There is a small dark part of me (I apologise) who would love the whole thing to cave in on itself. Wouldn’t that be a thing? Imagine that? Footballers reduced to being just people? People who can kick a bag of wind around a field slightly better than most, rather than ill-feted ego-inflated megastars with vast mansions, genetically enhanced companions, and too many Bentleys to count. Perhaps then the focus of attention and reward could switch to those who actually achieve something useful with their lives rather than those who unknowingly provide just another hollow bread and circuses distraction.
Excellent comment W…………..
You are not alone, believe me.
There’s a really well thought out analysis on the Pink’un forum on page 8 of the thread called “Shake up of the Premier League”. It’s by someone called Chicken, and it’s near the bottom of page 8. It is well worth the read.

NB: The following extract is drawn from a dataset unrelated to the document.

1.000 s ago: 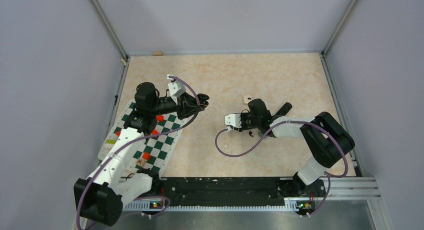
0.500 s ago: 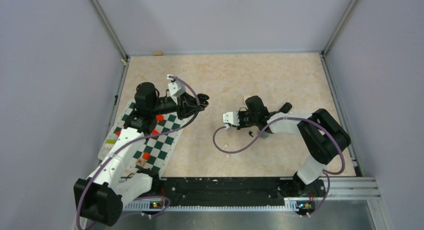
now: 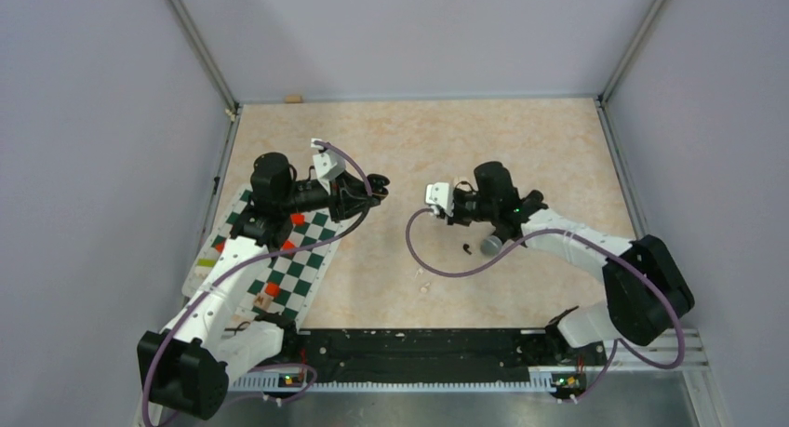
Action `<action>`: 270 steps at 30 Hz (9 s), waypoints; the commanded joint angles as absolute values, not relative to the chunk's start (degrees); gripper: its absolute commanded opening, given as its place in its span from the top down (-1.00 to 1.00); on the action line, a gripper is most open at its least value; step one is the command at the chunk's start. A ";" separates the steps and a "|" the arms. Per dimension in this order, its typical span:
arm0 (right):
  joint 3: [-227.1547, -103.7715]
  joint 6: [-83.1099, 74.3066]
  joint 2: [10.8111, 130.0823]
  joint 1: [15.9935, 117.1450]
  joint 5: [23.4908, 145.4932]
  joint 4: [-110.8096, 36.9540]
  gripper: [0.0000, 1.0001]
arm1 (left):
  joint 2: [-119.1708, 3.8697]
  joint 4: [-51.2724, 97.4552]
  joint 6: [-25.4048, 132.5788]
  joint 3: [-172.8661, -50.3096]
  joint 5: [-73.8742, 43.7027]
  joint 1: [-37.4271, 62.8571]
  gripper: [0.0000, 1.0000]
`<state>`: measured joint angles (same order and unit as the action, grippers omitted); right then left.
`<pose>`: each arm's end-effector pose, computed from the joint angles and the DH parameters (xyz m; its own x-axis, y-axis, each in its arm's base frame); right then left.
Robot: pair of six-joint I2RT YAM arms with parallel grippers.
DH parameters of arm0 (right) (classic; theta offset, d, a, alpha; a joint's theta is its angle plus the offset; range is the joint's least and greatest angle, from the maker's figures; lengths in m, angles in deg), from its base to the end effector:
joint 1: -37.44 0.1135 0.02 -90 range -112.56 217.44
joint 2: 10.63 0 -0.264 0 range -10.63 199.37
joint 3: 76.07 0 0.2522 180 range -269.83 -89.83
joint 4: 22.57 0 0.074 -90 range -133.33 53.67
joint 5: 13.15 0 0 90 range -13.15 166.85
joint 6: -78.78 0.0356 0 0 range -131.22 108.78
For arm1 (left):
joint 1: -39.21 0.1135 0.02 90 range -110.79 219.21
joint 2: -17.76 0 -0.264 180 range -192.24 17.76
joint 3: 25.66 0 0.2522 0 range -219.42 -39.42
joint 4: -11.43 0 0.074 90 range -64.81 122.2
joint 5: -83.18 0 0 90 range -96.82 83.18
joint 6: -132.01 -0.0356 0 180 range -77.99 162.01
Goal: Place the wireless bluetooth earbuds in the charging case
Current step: Pick up the earbud from the center of the board, then place the earbud in the charging case, then adjust the earbud at the center of the board.
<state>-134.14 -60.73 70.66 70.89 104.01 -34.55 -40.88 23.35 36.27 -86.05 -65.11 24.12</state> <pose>0.2398 0.1779 0.2141 0.2974 -0.6145 -0.7307 -0.8863 0.1069 -0.4506 0.2103 -0.0881 0.3303 -0.0751 0.0747 -0.9944 0.9576 0.2835 -0.0510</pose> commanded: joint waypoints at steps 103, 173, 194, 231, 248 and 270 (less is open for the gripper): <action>-128.69 16.08 59.84 74.97 126.09 10.41 0.82 | -50.93 41.72 16.45 -94.10 -71.25 12.56 1.00; -138.02 9.28 60.91 76.93 119.16 -5.88 0.31 | -48.56 37.80 21.30 -93.50 -76.30 14.32 1.00; -146.16 -32.85 46.89 65.97 117.40 -44.36 -0.83 | -41.20 12.01 49.24 -89.56 -70.45 25.20 1.00; -162.59 -50.32 88.13 64.91 99.06 -81.86 -0.28 | -37.54 -17.36 46.78 -64.17 -79.58 23.92 0.98; -148.66 -54.50 84.97 71.98 78.60 -68.87 -0.24 | -38.58 -1.85 34.89 -68.66 -82.83 21.88 0.96; -147.75 -55.48 86.15 75.32 86.89 -70.75 -0.16 | -36.92 0.54 34.31 -69.45 -83.27 23.31 0.97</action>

Well done Chicken!
Whether a few clubs want to turn the premiership in another franchise controlled by American owners or not the big problem they will have is if the FA disown their league then they will lose millions by not playing in Europe as it is the FA that has to nominate which clubs have qualified each season.
The threat of a franchise league would then allow teams to be taken from their natural home base and relocated if another city offered the club a better deal, who would follow LIVARPOOL if they became known as Isle of Man FC or Norwich became Newmarket Canaries.
At present there are 3 clubs wholly owned buy Americans LIVARPOOL, ManU, Arse-nal with CP having major investers plus WHU looking to be the possibly next taken over followed by Newcastle but American investers.
Threats of a breakaway league scares everyone and Parry’s idea about taking the top6 and bringing them back into the EFL are all their to scare the other 14 clubs to toe their line or else, the first salvo have been fired and 14 clubs will not vote for being dumped out of the premiership if relegation happens without a parachute payment, but as more money grabbing American try and take over clubs the more chance of it turning into a closed shop.
The golden goose will be less competitive and interest around the world will die so less profits for their owners so once that happens the big investers will pull out and leave those clubs in the mire with no come back to the DA.
Onwards and upwards
OTBC
Stay safe and stay healthy
Why would the smiths silence be a surprise? It would seem to suit their ambitions for the club down to the ground.
The sound of silence didn’t surprise me mate. Not in the slightest.
Indeed, Chris. And it confirms much of what they said in the infamous Times article a year or two ago was correct. The Premier League (I refuse to use the awful “EPL” phrase) is a corrupt den of iniquity. And I say that as a red-toothed capitalist!
Football clubs used to be representative of their local communities with Directors drawn from the local business communities. That is still true of many lower league clubs. Unfortunately some Premier League owners are on ego trips and see their ownership as a money making vehicle. Unfortunately the Premier League hold the whip hand as they have the money. The FA were powerless in the 1990s to stop the Premier League being established and they are even more powerless now.
I don’t see how the Premier League will not get their own way unless the Government legislate.